7) School of Seven Bells -- Disconnect From Desire. My son says LCD Soundsystem's James Murphy has a harder edge than School of Seven Bells. And Murphy's "Drunk Girls" was a hilarious rave-up that was one of my favorite songs of the year. But for my money, this electronic-beat CD was the better album. Ben Curtis (formerly of Secret Machines) has teamed up with twin sister vocalists Claudia and Alejandra Deheza to create a stunning pastiche of dance pop songs. Great beats, soaring vocals and swirling synth riffs makes this one fairly irresistible. The disc starts out with three barn burners, "Windstorm", "Heart is Strange" and "Dust Devil" and then it's off to the races for one glorious, relentless ride. If you were a fan of Annie Haslem during her stint with Renaissance, you'll dig this one.

8) Beach House -- Teen Dream. Dreamy, blissed out folk pop by two of the most innovative musicians working in America today, Alex Scally and Victoria Legrand (the niece of French composer Michel Legrand). Chiming guitars fit hand in hand with rippling keyboard riffs while a drum machine adds tasteful taps and tics that unscore Legrand's penchant for writing musical reveries. Scally supports Legrand's dreamy vocals with deft, delicate soundscapes. Lyrically, this CD contains some of Legrand's most clear-eyed glances at the fragility of human relationships. "Wry and enough to know better than idealizing love, and romantic enough to still believe in it" is how one critic eloquently put it. This one may seem slight to people who like their music to rock, but its haunting beauty will linger for days if you gravitate to atmospheric pop. Some songs to hear first are: "Zebra," "Norway" and "Real Love."

9) Ike Reilly -- Hard Luck Stories. Like Bruce Springsteen and Tom Waits, the main appeal of Ike Reilly's songs are the vivid images they paint in your mind and the sense of humor they display. He sings his songs with a world-weary rasp and the same kind of untapped urgency that the young Springsteen brought to life with songs like "Rosalita" and "Blinded by the Light." Reilly's songs can barely contain the ideas they are expressing without overloading the whole works. They are backed by a roaring, road-hardened rock band, highlighted by a Farfisa organ and Ike's wailing harmonica playing. "Good Work" was my favorite song of the year, a hilarious romp that winks at high school graduation "after after party parties" and the party animals who attend them. Despite his acerbic theatrics, Reilly made the most raucous blues-based album of the year.

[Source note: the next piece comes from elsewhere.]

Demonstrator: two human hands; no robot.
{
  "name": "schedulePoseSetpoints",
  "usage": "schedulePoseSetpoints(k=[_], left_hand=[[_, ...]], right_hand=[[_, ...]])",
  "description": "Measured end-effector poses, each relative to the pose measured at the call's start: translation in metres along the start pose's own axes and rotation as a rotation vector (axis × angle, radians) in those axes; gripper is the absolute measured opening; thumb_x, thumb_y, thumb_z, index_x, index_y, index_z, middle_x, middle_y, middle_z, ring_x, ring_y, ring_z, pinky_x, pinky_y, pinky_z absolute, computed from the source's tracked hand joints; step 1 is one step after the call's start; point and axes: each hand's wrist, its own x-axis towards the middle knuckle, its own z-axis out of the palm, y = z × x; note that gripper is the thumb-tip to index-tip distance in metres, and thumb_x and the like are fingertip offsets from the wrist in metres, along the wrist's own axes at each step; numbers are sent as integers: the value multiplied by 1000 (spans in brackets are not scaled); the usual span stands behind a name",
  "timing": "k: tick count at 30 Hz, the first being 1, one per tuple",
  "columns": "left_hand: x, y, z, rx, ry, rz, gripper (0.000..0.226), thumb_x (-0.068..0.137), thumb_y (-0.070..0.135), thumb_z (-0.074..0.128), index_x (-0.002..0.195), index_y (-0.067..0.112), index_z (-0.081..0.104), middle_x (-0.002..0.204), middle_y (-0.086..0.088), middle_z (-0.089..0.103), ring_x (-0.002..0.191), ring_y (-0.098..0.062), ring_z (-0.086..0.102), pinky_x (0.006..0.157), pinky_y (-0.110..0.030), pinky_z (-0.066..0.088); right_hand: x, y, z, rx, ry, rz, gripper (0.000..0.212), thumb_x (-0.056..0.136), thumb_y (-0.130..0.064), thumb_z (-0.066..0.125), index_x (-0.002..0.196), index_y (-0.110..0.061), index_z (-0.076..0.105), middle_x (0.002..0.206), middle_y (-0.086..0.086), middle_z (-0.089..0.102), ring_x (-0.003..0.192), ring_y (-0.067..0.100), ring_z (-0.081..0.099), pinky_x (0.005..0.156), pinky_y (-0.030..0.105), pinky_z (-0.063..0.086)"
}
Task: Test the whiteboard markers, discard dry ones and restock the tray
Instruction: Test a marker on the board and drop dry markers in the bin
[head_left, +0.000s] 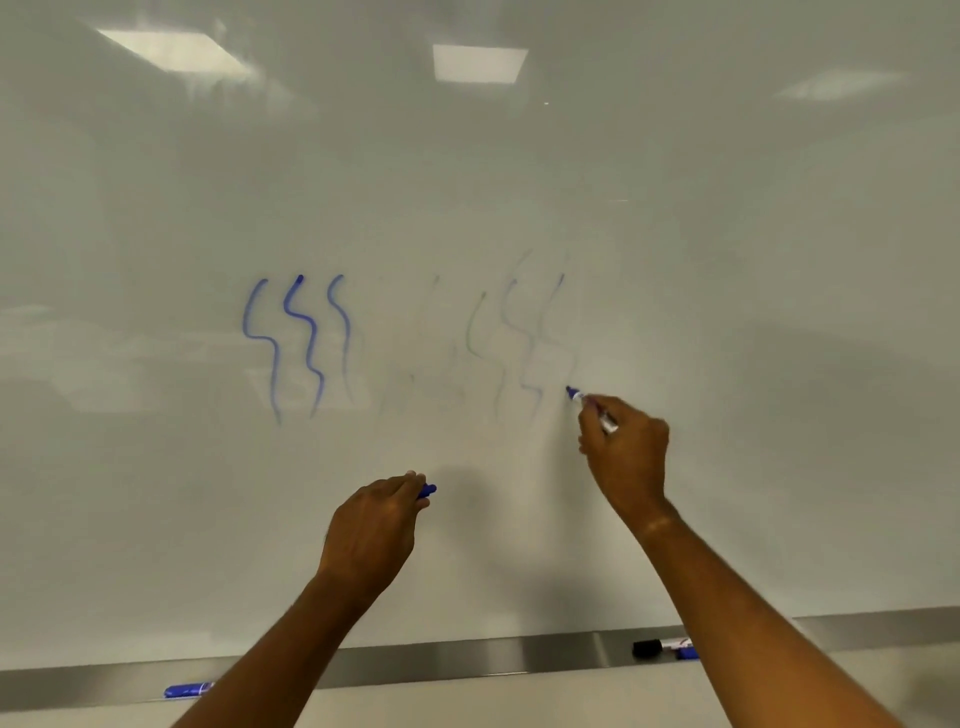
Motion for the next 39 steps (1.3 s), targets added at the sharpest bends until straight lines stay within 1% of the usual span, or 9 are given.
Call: schedulePoseSetpoints(k=[3, 7, 13, 17, 21, 24, 27, 32, 39], left_hand=[[0, 6, 2, -13, -3, 18, 32, 65, 10, 85, 92, 5, 70, 72, -6, 70, 55, -23, 65, 48, -28, 52], [1, 15, 5, -18, -5, 45, 35, 61, 9, 88, 91, 5, 70, 72, -5, 70, 55, -22, 66, 47, -27, 52], [-2, 18, 9, -24, -24, 24, 34, 61, 9, 88, 90, 7, 70, 70, -3, 70, 53, -21, 64, 46, -26, 50], [-5, 19, 9, -13, -31, 17, 34, 61, 9, 88, 90, 7, 70, 70, -3, 69, 53, -21, 64, 45, -25, 49], [-5, 18, 12, -7, -37, 8, 35, 60, 9, 88, 91, 6, 71, 71, -4, 70, 54, -21, 65, 47, -26, 51], [-4, 21, 15, -19, -49, 13, 34, 62, 9, 87, 91, 6, 71, 72, -4, 70, 55, -22, 65, 47, -27, 51], [-3, 26, 21, -30, -55, 13, 35, 60, 9, 88, 90, 6, 71, 72, -5, 71, 55, -22, 66, 48, -28, 53], [-3, 50, 31, -104, -77, 43, 32, 61, 10, 88, 88, 8, 71, 71, -4, 70, 55, -20, 66, 48, -27, 53], [-18, 71, 40, -186, -157, 37, 24, 71, 13, 81, 93, 9, 73, 82, -5, 65, 64, -20, 62, 47, -27, 52]], right_hand=[[-19, 26, -9, -41, 5, 117, 18, 92, -19, 60, 89, -7, 74, 63, 1, 67, 55, 15, 65, 58, 41, 57], [-34, 24, -18, -1, -251, 211, 12, 90, -18, 64, 85, -20, 74, 65, 0, 70, 54, 16, 66, 63, 42, 59], [54, -36, -25, 229, 112, -22, 13, 91, -19, 65, 103, -19, 70, 78, 1, 70, 60, 15, 68, 58, 28, 57], [96, -39, -21, 98, 158, -96, 25, 92, -25, 62, 108, -8, 71, 85, 1, 71, 69, 16, 69, 67, 36, 59], [75, -19, -21, -44, 23, -222, 19, 92, -22, 59, 97, -10, 73, 74, -2, 68, 63, 12, 65, 62, 31, 55], [36, 15, -35, -51, 71, -104, 15, 91, -20, 61, 93, -11, 73, 72, -2, 69, 62, 11, 65, 60, 28, 53], [-2, 49, -45, -215, -74, -21, 12, 90, -16, 63, 87, -11, 74, 68, 2, 70, 59, 15, 65, 60, 20, 47], [-46, 64, -58, 57, -149, 245, 16, 89, -21, 66, 103, -15, 73, 79, -3, 72, 67, 15, 68, 67, 37, 60], [-75, 60, -64, 243, -283, 394, 18, 85, -11, 70, 103, -13, 73, 92, 0, 73, 81, 17, 69, 72, 29, 58]])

10) Janelle Monae -- The ArchAndroid. If this album represents the future of urban contemporary R&B, and I suspect it does, count on it to be both challenging and danceable. It's hard to put Monae's debut into any one catagory. It careens all over the musical map, from classical suites to soul rave-ups to prog rock heavyweights that would make fans of Emerson, Lake and Palmer take note. "Cold War" and "Tightrope" will rock the house down. Meanwhile, a futuristic saga of epic proportions (which takes more than a few listens to comprehend and unravel) turns the record into a soul opera worthy of George Clinton's Parliament-Funkadelic records. Monae makes a strong case as an artist to watch carefully.

Other 2010 releases that nearly made the cut, in alphabetical order: Belle and Sebastian, Write About Love; Bill Charlap & Renee Rosnes, Double Portrait; The Chieftains, San Patrico; Freelance Whales, Weathervanes; The Gaslight Anthem, American Slang; Sharon Jones and the Dap Kings, I Learned the Hard Way; LCD Soundsystem, This is Happening; Robyn, Body Works; Spoon, Transference; Richard Thompson, Dream Attic.

Three terrific albums I can unequivocally recommend that were released with sonic extras: The Blue Shadows, On the Floor of Heaven; The Rolling Stones, Exile on Main Street; Bruce Springsteen, Darkness at the Edge of Town/The Promise.